» **EXERCISE DETAILS**
Please repeat each line below exactly, with no images in the copy.

» **COLLECTED DATA**

——

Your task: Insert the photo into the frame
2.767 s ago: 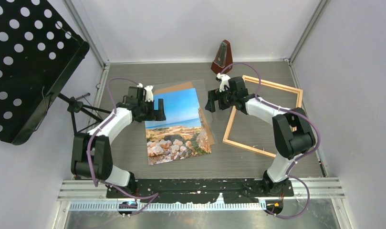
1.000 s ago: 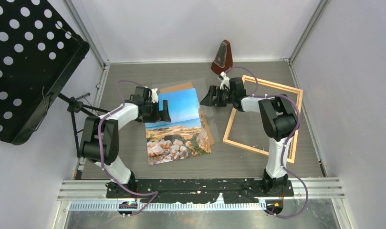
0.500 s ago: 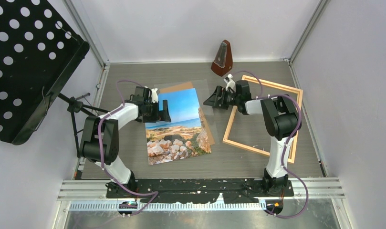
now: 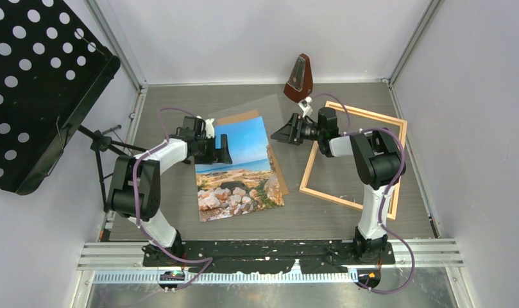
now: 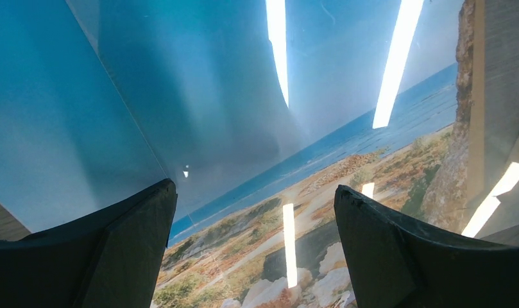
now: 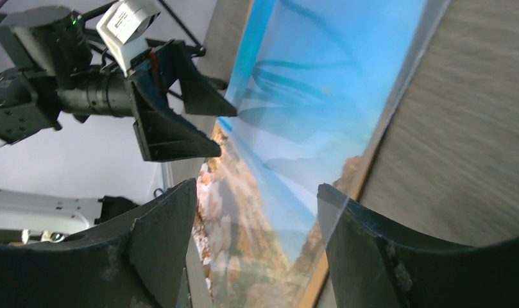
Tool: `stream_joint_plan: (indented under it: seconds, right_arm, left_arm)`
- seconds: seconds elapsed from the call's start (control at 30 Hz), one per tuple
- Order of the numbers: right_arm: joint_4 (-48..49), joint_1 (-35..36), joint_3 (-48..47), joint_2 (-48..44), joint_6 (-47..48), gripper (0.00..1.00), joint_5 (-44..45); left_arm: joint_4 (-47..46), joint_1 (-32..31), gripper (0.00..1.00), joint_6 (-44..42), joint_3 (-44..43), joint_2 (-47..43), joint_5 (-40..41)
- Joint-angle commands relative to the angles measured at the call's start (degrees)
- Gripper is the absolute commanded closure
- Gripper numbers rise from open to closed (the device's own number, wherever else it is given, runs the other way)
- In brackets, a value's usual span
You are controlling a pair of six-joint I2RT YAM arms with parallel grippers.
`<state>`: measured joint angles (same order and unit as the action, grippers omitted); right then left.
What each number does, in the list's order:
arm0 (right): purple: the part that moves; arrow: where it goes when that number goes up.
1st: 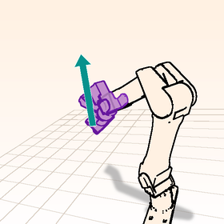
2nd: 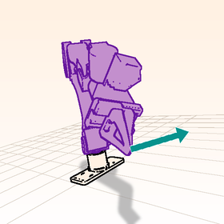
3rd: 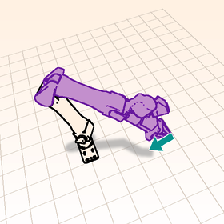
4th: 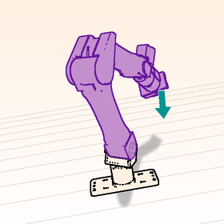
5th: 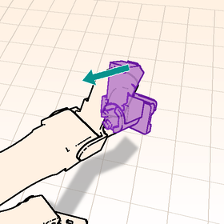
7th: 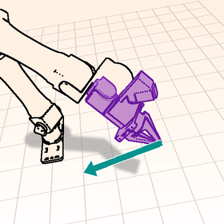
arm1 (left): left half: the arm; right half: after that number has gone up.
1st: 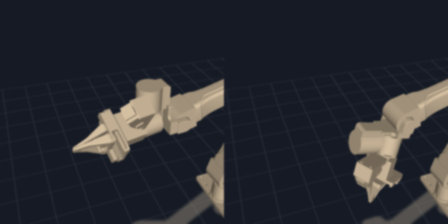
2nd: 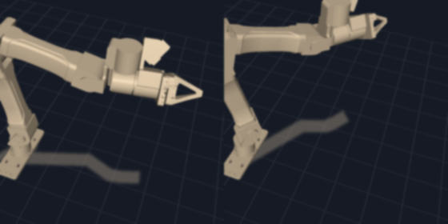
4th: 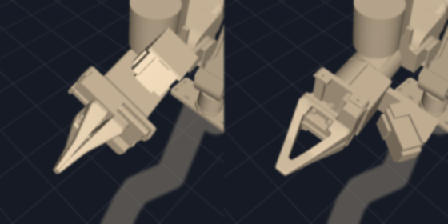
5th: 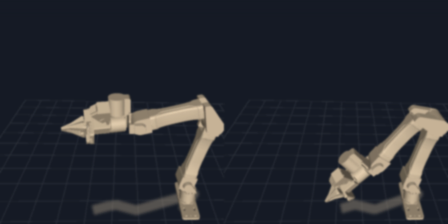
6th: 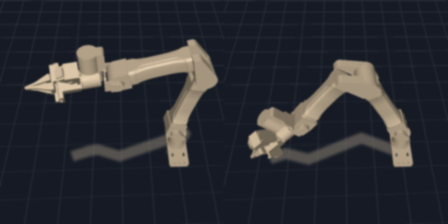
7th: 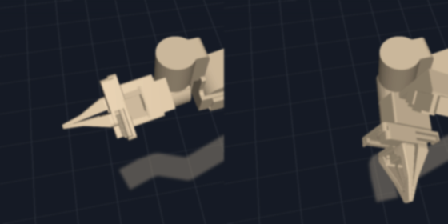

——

» **OUTPUT BELOW**
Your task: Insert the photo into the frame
2.767 s ago: 
1.000 s ago: 
0.500 s ago: 
now: 
now: 
now: 
Tool: `stream_joint_plan: (indented under it: seconds, right_arm, left_arm)`
- seconds: seconds elapsed from the call's start (control at 30 Hz), one per tuple
- Order of the numbers: right_arm: joint_4 (-48..49), joint_1 (-35..36), joint_3 (-48..47), joint_2 (-48..44), joint_6 (-47..48), gripper (0.00..1.00), joint_5 (-44..45); left_arm: joint_4 (-47..46), joint_1 (-32..31), gripper (0.00..1.00), joint_6 (-44..42), joint_3 (-44..43), joint_2 (-47..43), joint_5 (-40..41)
- Joint-angle commands relative to the angles measured at the call's start (degrees)
- Gripper is the absolute commanded closure
- Gripper numbers rise from open to closed (the device's own number, wherever else it is given, runs the other way)
- In brackets, a value's usual span
You are controlling a pair of six-joint I2RT YAM arms with parallel grippers.
`<state>`: measured joint angles (same order and unit as the action, grippers omitted); right then left.
What each number does, in the list's order:
arm0 (right): purple: the part that moves; arrow: where it goes when that number goes up.
1st: 
2nd: 
3rd: 
4th: 
5th: 
7th: 
arm1 (left): left half: the arm; right half: after that number has gone up.
1st: 
2nd: 
4th: 
5th: 
6th: 
7th: 

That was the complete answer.